- [EXERCISE INPUT]
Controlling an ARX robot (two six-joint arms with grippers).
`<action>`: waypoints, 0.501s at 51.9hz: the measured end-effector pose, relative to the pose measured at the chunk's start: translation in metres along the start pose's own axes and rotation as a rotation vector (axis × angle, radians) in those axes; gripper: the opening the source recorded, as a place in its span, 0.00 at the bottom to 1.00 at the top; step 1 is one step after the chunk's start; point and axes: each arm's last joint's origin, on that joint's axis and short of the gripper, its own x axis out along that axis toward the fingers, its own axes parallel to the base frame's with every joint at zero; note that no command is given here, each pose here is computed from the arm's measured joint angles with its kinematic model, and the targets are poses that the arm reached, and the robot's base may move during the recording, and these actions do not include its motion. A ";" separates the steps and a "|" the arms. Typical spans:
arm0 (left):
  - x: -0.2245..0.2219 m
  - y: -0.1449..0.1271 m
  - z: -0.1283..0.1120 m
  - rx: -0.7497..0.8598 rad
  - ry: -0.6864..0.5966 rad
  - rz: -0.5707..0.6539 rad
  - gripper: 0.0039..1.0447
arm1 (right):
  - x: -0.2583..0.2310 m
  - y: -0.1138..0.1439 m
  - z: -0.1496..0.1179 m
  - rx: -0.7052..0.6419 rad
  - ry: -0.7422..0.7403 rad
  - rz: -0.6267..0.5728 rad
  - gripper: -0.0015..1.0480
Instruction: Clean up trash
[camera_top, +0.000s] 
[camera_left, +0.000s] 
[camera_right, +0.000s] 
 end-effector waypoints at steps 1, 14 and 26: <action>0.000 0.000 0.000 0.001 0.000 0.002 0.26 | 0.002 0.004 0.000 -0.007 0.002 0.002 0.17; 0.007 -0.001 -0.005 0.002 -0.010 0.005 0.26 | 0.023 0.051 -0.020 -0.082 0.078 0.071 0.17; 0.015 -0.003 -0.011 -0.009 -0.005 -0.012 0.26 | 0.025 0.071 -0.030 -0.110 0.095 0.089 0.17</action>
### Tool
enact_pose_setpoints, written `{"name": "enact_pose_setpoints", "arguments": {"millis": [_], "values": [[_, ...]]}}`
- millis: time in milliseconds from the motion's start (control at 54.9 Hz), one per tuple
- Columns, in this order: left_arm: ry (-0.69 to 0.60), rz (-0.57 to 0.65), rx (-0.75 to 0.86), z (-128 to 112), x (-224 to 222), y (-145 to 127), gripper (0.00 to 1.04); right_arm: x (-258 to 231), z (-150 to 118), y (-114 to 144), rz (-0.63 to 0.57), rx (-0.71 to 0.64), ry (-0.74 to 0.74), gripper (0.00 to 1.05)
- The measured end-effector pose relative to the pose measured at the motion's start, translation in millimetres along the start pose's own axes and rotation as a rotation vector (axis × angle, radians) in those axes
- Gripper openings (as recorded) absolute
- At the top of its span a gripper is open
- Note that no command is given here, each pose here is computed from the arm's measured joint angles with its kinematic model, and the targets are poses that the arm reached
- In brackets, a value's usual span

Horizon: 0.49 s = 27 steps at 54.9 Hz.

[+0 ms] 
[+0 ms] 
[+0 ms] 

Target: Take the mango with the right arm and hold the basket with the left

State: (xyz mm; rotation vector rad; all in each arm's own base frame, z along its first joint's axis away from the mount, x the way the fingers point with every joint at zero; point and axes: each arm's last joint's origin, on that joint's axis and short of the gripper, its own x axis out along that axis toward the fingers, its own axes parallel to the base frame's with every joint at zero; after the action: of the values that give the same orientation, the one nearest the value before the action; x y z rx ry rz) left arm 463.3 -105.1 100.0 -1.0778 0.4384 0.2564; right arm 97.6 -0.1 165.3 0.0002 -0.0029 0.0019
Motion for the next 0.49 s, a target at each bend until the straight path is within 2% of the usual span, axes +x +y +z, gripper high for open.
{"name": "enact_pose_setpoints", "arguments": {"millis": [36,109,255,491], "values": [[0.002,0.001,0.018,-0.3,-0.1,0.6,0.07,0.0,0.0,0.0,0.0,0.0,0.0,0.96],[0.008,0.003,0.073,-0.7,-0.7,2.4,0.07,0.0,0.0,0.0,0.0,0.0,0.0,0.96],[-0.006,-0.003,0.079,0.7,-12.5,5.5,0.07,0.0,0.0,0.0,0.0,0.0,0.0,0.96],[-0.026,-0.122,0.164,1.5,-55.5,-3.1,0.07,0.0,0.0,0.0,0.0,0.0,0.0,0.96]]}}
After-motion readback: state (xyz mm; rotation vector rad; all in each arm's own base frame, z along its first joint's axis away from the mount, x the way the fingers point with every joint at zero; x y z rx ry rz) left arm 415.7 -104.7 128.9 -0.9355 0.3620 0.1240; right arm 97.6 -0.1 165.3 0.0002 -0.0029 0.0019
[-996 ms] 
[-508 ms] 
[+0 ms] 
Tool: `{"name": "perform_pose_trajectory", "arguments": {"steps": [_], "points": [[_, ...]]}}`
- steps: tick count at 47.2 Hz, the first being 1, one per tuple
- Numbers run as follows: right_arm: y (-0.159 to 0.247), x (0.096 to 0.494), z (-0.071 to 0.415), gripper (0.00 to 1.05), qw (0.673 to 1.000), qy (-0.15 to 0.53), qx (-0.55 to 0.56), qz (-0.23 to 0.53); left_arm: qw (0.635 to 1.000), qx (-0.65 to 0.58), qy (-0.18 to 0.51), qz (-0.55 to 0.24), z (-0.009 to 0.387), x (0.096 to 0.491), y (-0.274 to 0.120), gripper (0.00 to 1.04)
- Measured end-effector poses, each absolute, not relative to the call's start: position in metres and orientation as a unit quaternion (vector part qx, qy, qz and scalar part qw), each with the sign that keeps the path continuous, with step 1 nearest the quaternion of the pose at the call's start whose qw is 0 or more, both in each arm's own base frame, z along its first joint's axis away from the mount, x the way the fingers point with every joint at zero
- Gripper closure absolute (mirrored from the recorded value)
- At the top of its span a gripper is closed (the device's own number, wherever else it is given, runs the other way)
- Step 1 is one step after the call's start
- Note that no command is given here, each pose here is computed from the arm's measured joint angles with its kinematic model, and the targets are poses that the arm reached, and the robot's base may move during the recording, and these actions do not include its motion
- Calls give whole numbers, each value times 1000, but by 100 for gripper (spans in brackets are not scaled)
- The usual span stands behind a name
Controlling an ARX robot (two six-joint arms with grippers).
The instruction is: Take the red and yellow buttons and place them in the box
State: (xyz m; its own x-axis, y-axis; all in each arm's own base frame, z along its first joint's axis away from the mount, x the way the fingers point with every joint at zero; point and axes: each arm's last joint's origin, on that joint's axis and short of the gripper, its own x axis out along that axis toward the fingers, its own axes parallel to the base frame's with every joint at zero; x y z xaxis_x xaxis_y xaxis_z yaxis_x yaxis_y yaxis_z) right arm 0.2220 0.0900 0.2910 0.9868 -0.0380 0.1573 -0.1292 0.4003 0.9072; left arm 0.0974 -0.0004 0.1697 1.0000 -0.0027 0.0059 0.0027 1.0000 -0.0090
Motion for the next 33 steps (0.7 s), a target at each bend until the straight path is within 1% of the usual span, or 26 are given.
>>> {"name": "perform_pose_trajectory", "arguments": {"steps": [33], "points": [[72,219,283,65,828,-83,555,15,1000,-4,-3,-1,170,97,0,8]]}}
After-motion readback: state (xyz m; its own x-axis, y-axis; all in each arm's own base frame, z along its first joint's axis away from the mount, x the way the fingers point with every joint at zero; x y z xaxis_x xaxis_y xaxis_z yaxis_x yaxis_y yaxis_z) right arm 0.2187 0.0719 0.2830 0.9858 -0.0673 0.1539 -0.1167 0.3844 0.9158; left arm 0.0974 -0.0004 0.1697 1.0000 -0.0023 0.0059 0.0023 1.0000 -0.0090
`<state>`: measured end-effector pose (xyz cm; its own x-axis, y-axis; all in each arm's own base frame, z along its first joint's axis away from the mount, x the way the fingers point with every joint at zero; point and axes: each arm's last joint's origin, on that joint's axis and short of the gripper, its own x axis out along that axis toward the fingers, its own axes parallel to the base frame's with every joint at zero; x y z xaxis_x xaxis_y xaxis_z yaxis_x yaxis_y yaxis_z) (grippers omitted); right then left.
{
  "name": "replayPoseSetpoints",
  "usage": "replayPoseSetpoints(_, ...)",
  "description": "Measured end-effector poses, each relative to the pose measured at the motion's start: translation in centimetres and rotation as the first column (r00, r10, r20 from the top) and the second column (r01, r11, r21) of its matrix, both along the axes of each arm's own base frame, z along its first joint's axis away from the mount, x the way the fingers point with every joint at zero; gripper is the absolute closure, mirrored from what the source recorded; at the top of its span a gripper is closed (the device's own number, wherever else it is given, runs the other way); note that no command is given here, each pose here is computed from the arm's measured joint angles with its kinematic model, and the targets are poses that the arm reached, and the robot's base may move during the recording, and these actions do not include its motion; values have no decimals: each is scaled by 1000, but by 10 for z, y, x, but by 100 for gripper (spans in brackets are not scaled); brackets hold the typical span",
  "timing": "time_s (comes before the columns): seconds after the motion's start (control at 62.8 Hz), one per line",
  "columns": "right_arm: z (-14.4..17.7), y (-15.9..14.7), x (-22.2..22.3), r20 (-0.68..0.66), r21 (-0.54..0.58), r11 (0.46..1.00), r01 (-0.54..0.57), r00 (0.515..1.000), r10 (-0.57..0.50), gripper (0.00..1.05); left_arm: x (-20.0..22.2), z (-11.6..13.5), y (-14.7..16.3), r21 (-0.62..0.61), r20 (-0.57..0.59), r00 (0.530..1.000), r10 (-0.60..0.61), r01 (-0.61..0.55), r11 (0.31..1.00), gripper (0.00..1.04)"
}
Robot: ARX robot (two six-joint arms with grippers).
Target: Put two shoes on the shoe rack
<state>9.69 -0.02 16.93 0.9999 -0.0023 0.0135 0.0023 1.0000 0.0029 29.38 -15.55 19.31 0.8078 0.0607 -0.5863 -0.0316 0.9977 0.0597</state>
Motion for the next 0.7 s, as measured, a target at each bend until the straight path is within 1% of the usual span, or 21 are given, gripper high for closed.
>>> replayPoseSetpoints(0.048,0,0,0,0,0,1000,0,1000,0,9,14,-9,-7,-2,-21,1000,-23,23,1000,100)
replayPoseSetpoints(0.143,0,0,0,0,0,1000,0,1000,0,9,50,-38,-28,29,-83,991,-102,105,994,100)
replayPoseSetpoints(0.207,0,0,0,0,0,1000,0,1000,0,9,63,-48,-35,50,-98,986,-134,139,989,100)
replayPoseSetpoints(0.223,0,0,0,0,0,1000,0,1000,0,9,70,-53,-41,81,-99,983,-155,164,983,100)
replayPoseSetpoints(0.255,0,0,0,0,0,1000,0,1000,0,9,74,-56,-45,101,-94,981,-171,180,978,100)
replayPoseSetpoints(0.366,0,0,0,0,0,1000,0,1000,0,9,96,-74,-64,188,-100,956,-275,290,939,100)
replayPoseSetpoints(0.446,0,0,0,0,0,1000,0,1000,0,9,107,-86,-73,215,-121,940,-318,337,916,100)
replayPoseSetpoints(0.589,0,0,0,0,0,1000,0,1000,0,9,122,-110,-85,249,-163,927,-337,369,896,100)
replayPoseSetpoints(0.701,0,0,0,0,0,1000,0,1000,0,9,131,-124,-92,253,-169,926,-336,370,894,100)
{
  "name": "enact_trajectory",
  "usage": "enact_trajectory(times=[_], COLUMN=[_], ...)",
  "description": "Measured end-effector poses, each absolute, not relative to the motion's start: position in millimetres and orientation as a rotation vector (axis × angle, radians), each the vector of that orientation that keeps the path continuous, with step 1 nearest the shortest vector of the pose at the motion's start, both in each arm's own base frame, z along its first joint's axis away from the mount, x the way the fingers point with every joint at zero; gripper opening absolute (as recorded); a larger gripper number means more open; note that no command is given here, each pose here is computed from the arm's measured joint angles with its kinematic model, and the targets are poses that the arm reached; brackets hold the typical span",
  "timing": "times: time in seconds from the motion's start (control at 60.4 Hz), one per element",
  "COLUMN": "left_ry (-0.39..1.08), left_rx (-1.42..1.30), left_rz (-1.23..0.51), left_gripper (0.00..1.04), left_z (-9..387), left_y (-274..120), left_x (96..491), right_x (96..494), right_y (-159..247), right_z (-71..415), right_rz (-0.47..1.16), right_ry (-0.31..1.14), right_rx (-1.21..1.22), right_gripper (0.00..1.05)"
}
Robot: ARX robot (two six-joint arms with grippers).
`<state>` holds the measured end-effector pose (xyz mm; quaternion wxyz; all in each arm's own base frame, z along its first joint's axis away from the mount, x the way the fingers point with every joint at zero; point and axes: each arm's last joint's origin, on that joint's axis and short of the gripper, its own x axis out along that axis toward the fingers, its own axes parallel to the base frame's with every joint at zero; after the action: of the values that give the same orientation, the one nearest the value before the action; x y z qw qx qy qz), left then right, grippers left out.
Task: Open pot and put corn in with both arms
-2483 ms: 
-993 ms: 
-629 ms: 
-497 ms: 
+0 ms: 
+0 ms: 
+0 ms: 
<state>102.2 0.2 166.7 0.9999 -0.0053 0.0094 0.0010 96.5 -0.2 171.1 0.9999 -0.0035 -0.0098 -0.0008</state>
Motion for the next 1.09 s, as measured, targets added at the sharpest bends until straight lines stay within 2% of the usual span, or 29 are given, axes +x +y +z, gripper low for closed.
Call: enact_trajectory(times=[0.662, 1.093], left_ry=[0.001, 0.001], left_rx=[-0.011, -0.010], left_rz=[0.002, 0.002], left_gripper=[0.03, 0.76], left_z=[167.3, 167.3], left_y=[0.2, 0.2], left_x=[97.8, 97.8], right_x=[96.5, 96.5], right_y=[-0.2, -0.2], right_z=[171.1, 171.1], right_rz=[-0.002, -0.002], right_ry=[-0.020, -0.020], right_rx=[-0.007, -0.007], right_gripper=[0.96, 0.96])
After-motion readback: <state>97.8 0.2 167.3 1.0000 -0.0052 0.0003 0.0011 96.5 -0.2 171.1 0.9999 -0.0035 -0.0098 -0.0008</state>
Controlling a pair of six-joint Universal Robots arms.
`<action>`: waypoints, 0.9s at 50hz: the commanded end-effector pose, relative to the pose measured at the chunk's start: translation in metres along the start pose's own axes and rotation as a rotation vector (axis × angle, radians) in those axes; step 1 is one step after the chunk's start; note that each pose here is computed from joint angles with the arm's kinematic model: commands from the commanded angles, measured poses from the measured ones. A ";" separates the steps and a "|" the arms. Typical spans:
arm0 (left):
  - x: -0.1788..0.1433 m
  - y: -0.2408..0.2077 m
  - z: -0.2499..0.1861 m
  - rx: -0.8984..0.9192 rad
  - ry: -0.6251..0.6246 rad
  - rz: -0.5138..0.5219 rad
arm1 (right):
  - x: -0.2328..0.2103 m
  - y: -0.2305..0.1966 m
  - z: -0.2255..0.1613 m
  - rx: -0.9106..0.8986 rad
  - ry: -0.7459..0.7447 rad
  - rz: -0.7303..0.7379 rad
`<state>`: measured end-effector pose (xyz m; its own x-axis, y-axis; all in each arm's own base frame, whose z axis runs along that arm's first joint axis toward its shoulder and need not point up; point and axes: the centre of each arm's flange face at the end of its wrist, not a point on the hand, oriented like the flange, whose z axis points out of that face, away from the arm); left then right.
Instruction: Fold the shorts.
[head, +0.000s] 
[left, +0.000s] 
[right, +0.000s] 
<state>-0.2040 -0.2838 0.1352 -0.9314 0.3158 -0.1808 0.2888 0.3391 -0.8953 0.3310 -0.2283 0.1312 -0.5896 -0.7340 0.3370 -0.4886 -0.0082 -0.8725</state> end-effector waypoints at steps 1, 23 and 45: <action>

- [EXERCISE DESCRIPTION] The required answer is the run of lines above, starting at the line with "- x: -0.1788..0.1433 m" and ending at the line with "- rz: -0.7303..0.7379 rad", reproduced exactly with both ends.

- [ANSWER SECTION]
  - x: -0.1788..0.1433 m
  - y: -0.2408..0.2077 m
  - z: -0.2499..0.1861 m
  - rx: -0.8984..0.9192 rad
  - ry: -0.6251..0.6246 rad
  - rz: -0.5138..0.5219 rad
arm1 (right):
  - x: -0.2328..0.2103 m
  - y: -0.2305..0.1966 m
  - z: -0.2255..0.1613 m
  - rx: -0.9106..0.8986 rad
  - ry: -0.7459..0.7447 rad
  - rz: -0.7303..0.7379 rad

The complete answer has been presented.